• [Exercise]:
Below is a block of entries; repeat exactly the lines starting at the line that contains "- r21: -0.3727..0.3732" and ending at the line that contains "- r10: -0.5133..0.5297", both included.

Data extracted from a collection
┌──
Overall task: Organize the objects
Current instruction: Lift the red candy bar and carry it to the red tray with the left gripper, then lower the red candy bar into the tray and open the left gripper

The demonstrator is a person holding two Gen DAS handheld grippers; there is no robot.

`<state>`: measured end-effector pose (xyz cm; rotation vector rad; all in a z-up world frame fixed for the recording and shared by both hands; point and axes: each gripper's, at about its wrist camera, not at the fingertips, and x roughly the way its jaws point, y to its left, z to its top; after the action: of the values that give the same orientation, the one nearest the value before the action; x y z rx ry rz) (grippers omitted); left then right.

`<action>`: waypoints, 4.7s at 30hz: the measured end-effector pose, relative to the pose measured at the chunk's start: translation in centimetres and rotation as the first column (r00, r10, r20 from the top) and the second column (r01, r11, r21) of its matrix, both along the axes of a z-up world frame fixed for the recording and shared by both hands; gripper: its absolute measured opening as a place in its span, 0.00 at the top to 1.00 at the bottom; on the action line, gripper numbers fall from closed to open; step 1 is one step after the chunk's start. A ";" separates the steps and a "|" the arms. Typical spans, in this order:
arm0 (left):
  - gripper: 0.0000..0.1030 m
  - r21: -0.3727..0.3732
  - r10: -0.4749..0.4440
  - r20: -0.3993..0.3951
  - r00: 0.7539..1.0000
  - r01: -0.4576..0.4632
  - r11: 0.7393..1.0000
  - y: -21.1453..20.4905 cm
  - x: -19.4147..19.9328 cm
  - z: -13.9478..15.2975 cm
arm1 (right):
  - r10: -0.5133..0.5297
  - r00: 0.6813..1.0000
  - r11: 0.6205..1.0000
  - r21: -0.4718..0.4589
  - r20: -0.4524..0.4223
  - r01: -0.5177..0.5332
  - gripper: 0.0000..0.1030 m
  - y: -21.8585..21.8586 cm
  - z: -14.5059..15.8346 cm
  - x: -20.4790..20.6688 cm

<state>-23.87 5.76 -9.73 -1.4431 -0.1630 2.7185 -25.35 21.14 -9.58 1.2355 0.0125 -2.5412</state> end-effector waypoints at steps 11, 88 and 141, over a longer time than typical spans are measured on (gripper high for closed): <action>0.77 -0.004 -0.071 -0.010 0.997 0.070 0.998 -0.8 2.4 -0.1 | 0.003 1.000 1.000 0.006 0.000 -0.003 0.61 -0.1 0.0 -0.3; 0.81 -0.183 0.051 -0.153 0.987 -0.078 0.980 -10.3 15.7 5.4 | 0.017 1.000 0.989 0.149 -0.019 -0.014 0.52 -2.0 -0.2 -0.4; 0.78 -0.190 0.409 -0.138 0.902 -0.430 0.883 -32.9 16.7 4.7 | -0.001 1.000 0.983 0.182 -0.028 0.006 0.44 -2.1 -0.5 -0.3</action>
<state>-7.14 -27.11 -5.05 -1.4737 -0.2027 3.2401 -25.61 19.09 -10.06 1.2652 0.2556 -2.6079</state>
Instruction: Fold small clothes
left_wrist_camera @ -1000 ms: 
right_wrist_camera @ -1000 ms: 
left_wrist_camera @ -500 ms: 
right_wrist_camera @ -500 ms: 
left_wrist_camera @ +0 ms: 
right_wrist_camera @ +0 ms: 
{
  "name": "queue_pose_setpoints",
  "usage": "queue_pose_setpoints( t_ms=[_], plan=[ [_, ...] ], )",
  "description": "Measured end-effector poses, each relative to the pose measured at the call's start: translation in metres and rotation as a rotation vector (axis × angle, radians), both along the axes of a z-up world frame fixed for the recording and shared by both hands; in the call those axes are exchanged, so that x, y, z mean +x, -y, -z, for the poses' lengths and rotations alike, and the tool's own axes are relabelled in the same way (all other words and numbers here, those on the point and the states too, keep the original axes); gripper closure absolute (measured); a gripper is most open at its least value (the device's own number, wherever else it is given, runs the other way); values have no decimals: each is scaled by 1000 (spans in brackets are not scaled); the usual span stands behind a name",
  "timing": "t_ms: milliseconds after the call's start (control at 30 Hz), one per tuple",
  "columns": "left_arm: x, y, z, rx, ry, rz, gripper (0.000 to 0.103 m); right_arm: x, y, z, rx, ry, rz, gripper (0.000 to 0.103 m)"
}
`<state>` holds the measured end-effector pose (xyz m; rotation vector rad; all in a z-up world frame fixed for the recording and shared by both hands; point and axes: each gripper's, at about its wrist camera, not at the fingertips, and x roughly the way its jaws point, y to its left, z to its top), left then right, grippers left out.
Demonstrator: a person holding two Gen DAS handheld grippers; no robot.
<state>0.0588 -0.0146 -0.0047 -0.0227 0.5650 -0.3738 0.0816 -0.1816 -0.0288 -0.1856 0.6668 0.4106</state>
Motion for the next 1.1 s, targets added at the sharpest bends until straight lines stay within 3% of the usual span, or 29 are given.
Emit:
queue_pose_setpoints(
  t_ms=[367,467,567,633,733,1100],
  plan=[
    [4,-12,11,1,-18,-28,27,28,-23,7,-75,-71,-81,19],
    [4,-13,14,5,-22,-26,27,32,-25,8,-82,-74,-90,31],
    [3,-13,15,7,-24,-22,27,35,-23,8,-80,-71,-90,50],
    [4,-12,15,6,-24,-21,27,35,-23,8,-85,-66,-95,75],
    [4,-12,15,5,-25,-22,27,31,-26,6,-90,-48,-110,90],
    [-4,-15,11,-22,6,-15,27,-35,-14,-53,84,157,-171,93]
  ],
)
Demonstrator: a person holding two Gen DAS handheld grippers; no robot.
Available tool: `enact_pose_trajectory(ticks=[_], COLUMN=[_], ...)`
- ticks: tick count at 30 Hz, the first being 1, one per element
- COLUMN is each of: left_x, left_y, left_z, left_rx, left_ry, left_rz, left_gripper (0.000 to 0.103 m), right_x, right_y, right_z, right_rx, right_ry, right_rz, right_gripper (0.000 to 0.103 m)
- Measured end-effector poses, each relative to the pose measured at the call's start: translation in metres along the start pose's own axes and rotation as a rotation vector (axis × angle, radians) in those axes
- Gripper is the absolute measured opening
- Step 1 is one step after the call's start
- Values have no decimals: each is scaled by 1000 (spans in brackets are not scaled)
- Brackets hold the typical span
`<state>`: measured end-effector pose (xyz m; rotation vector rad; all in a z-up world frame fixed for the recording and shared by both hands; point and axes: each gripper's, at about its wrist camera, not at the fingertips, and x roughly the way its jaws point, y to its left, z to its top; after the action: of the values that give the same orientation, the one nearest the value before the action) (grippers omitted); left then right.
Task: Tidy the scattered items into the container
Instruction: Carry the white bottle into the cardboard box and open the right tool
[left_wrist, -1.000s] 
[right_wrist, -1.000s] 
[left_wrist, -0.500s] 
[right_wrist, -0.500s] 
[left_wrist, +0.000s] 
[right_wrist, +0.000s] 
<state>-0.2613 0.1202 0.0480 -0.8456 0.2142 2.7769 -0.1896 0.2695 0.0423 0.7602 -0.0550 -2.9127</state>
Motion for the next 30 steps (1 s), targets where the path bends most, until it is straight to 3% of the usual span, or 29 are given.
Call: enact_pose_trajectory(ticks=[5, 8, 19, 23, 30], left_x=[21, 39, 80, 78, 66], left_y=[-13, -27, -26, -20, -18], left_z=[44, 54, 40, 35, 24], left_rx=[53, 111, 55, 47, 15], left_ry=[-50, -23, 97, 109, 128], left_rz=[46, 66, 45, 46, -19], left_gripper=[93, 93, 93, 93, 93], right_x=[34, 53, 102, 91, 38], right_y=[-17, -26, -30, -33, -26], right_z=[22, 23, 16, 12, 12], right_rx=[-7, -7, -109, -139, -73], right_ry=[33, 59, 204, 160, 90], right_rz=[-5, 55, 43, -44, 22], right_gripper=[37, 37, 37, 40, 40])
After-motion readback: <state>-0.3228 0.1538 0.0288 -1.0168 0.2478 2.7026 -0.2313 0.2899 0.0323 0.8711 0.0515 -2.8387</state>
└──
• [Problem solution]:
  - r21: -0.3727..0.3732
  - r10: -0.4749..0.4440
  - r20: -0.3993..0.3951
  - r00: 0.7539..1.0000
  - r01: -0.4576..0.4632
  - r11: 0.7393..1.0000
  - y: -21.1453..20.4905 cm
  - x: -19.4147..19.9328 cm
  - z: -13.9478..15.2975 cm
arm1 (right):
  - r10: -0.5133..0.5297

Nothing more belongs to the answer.